NEW YORK (EMBARGO DATE: April 24, 2003, 2 p.m. U.S. Eastern Time) -- How's this for a bitter aftertaste? Cheap coffee, the kind that comes in industrial-sized cans, may be contributing to the loss of tigers, elephants and rhinos living half a world away, according to a study by the New York-based Wildlife Conservation Society, published in the journal Science.

The study says that increased production of robusta coffee, the inexpensive variety commonly sold in cans and used in instant coffee, is leading to deforestation of lowland forests in Indonesia, home to that country's last remaining populations of wild tigers and other species. Falling coffee prices worldwide has led to the need for more production, which in turn has resulted in more forest being cleared, even in national parks.

According to the study, the spike in coffee production can be traced to 1989, when international coffee agreements ended and the U.S. left the International Coffee Organization (ICO), an international cartel formed by the U.N. to balance supply and demand and ensure fair prices. What followed was a free-for-all that resulted in oversupply that cut worldwide prices in half. Ironically, long-term trends of consumer prices in the U.S. continue to rise.

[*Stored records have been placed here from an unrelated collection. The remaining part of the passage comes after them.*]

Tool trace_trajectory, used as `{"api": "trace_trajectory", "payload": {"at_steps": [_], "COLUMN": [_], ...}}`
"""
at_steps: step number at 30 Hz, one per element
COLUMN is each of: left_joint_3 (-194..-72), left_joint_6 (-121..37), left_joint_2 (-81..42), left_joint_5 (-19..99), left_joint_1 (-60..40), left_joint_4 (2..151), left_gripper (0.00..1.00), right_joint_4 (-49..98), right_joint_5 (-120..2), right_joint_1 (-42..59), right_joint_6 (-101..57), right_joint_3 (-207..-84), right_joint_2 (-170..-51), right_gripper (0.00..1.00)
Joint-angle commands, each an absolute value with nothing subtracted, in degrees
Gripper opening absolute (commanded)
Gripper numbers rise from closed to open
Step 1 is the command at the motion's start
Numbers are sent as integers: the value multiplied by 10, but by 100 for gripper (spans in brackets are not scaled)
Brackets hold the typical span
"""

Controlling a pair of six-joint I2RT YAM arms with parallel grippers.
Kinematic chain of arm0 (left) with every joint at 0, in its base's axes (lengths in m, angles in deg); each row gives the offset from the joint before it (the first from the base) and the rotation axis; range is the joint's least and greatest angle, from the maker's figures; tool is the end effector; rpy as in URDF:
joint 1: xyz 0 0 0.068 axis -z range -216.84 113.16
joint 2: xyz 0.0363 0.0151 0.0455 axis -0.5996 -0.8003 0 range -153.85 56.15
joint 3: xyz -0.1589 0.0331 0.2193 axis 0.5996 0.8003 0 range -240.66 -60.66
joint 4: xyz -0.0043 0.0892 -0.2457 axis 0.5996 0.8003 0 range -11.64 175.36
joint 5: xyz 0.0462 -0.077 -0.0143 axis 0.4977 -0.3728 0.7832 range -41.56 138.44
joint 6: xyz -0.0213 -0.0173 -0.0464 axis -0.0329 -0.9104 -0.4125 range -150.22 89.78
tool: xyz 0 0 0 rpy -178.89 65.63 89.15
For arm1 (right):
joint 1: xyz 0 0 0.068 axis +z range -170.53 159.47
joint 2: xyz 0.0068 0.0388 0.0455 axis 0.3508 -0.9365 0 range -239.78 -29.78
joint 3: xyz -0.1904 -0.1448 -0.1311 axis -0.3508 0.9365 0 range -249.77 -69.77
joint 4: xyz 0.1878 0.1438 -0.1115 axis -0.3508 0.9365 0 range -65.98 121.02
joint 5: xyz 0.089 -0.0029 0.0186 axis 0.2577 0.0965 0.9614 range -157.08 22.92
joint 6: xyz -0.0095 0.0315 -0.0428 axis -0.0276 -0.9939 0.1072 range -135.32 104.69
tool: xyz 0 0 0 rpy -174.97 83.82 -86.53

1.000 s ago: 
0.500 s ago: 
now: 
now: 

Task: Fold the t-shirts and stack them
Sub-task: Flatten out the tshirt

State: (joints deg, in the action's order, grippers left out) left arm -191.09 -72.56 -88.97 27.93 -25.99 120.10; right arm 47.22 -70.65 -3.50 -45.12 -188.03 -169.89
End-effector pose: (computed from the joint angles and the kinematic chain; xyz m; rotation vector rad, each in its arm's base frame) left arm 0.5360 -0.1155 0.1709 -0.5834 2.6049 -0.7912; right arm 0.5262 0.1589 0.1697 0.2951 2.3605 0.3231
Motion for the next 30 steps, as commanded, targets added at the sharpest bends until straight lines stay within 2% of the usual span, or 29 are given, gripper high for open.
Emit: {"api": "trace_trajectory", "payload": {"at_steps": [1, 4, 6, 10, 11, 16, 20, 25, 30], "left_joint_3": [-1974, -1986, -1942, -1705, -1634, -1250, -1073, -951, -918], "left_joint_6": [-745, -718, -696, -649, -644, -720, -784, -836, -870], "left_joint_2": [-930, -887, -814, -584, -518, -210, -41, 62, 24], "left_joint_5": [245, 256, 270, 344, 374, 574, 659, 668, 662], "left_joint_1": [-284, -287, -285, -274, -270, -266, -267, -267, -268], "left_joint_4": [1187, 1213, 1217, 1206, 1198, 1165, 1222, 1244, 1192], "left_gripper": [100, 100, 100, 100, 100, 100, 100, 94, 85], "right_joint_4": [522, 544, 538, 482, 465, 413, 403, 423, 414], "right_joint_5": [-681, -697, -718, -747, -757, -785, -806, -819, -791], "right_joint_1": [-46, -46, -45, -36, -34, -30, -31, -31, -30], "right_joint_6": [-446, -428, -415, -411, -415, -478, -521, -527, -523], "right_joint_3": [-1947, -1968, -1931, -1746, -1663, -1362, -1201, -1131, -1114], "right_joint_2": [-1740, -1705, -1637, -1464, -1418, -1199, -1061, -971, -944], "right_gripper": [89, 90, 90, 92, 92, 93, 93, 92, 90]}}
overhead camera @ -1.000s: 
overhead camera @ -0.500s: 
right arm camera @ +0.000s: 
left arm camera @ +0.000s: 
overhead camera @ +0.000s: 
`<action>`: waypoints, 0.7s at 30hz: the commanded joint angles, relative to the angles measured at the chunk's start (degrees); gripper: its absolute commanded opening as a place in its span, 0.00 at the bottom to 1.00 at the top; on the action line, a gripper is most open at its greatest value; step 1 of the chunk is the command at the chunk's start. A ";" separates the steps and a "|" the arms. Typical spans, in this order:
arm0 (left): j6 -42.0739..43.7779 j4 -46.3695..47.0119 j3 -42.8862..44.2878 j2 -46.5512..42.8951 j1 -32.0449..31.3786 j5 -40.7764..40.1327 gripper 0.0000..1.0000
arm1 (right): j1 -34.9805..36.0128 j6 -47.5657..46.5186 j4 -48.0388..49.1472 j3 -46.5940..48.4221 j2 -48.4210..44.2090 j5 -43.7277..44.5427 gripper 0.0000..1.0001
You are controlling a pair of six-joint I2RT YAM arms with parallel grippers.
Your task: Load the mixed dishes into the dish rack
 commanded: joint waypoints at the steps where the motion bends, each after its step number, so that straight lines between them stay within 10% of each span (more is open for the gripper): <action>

In recent years, Indonesia's coffee production has jumped. Between 1996 and 2001, land cleared for coffee increased by 28 percent in Lampung Province, the heart of the country's robusta coffee region. Seventy percent of Lampung's coffee production occurs inside and adjacent to Bukit Barisan Selatan National Park, one of a few remaining strongholds of Sumatran tigers, elephants and rhinoceroses, all of which are declining due to fragmentation and loss of their forest home.

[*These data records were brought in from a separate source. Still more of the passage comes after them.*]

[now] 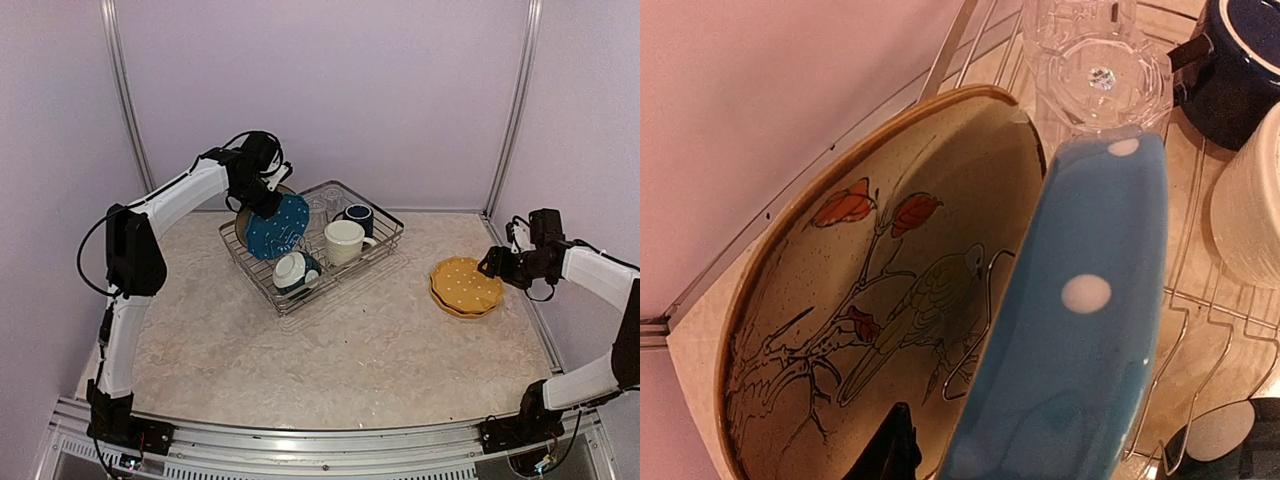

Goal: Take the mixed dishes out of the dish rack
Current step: Grab the plate from the dish rack.

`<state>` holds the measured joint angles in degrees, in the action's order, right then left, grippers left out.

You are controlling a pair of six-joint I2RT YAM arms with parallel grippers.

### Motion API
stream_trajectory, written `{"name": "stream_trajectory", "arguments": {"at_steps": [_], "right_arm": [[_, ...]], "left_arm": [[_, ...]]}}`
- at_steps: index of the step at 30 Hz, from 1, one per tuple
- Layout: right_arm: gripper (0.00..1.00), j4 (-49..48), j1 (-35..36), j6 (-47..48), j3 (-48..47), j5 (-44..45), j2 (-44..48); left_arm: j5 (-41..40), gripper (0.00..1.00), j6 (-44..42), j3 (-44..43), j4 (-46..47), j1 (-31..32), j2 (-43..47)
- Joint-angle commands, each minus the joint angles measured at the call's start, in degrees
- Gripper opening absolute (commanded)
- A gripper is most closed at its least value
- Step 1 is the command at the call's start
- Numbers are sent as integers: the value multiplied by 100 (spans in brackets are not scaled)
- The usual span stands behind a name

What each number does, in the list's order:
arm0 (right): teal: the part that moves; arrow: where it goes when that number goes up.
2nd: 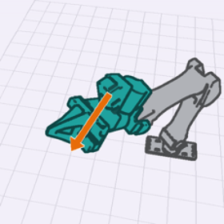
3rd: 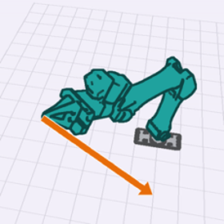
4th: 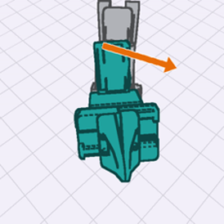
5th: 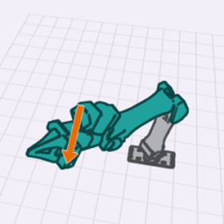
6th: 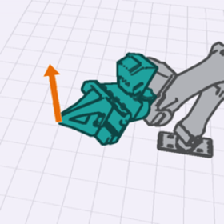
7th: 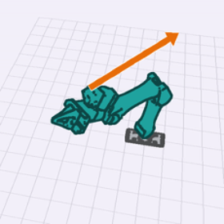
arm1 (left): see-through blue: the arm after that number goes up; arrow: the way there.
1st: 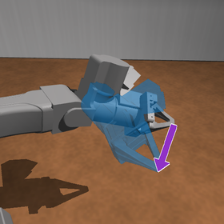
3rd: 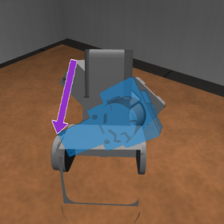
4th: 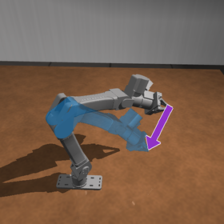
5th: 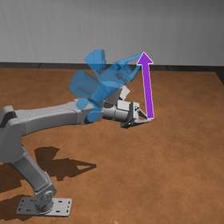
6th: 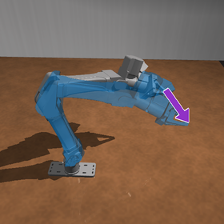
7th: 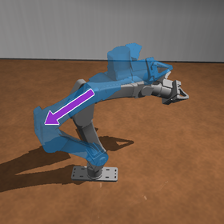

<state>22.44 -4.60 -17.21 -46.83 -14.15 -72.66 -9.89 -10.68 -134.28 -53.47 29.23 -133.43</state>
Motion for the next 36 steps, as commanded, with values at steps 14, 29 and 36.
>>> {"name": "stream_trajectory", "arguments": {"at_steps": [14,29,36], "right_arm": [[75,-77,151,-85,-77,53,-175],[75,-46,212,-125,-96,122,-130],[75,-51,272,-159,-142,127,-168]], "left_arm": [[-1070,0,-494,234,427,416,654],[-1133,0,-303,757,707,455,1560],[-1170,0,-75,886,824,487,2042]]}}
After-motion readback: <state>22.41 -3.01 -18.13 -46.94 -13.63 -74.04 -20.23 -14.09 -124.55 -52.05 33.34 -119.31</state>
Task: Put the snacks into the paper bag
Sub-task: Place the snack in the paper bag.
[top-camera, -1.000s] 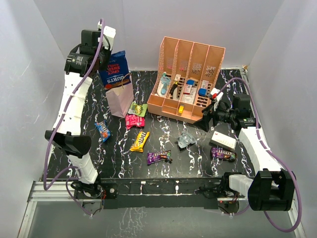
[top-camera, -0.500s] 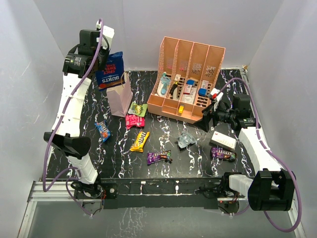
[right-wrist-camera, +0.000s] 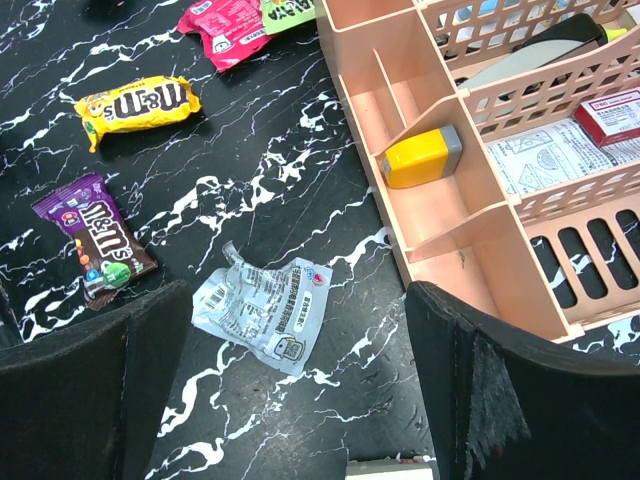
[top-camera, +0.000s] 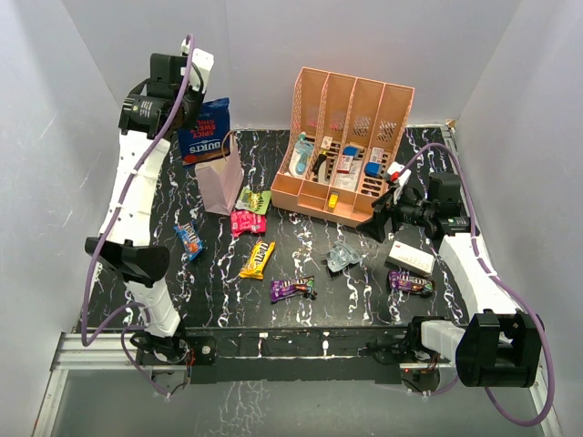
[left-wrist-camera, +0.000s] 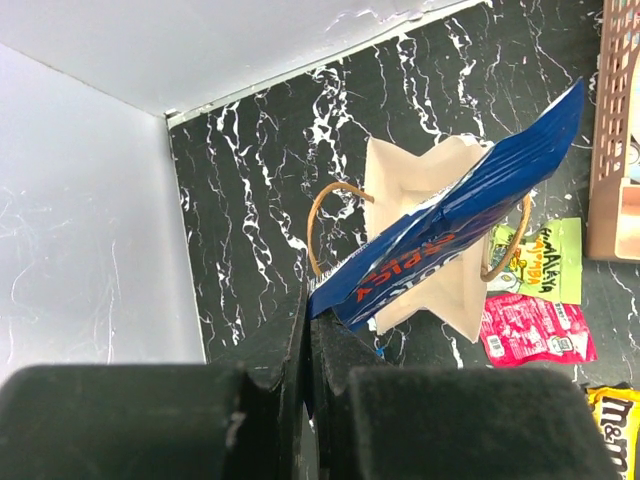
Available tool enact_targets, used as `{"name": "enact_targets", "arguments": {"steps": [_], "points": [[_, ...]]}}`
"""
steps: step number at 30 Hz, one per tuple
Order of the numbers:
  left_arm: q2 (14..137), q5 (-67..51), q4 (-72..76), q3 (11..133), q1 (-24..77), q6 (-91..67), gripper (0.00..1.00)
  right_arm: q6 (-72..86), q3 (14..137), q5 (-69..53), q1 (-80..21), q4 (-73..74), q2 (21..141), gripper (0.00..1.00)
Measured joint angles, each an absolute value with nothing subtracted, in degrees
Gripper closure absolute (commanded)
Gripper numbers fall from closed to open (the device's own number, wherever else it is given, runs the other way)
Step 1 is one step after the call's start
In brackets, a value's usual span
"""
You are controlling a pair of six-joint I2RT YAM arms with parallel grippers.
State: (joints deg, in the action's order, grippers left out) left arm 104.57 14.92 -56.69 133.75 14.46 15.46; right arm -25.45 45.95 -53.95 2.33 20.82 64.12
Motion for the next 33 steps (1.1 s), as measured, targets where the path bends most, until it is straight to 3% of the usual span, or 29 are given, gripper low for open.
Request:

The authors say that the U.S. can play a key role in halting this wave of deforestation. As the leading consumer of robusta coffee the U.S. should reassert itself as a strong member of the ICO, and call for certification programs to make coffee more wildlife-friendly. In November, 2002, Congress passed joint resolutions promoting a global strategy to address the coffee crisis. Consumers can do their part by purchasing "green" coffee that is certified and provides a fair price to farmers.

"If we do not act soon, our next cup of java may have the bitter taste of extinction," said the study's lead author, Dr. Tim O'Brien of the Wildlife Conservation Society.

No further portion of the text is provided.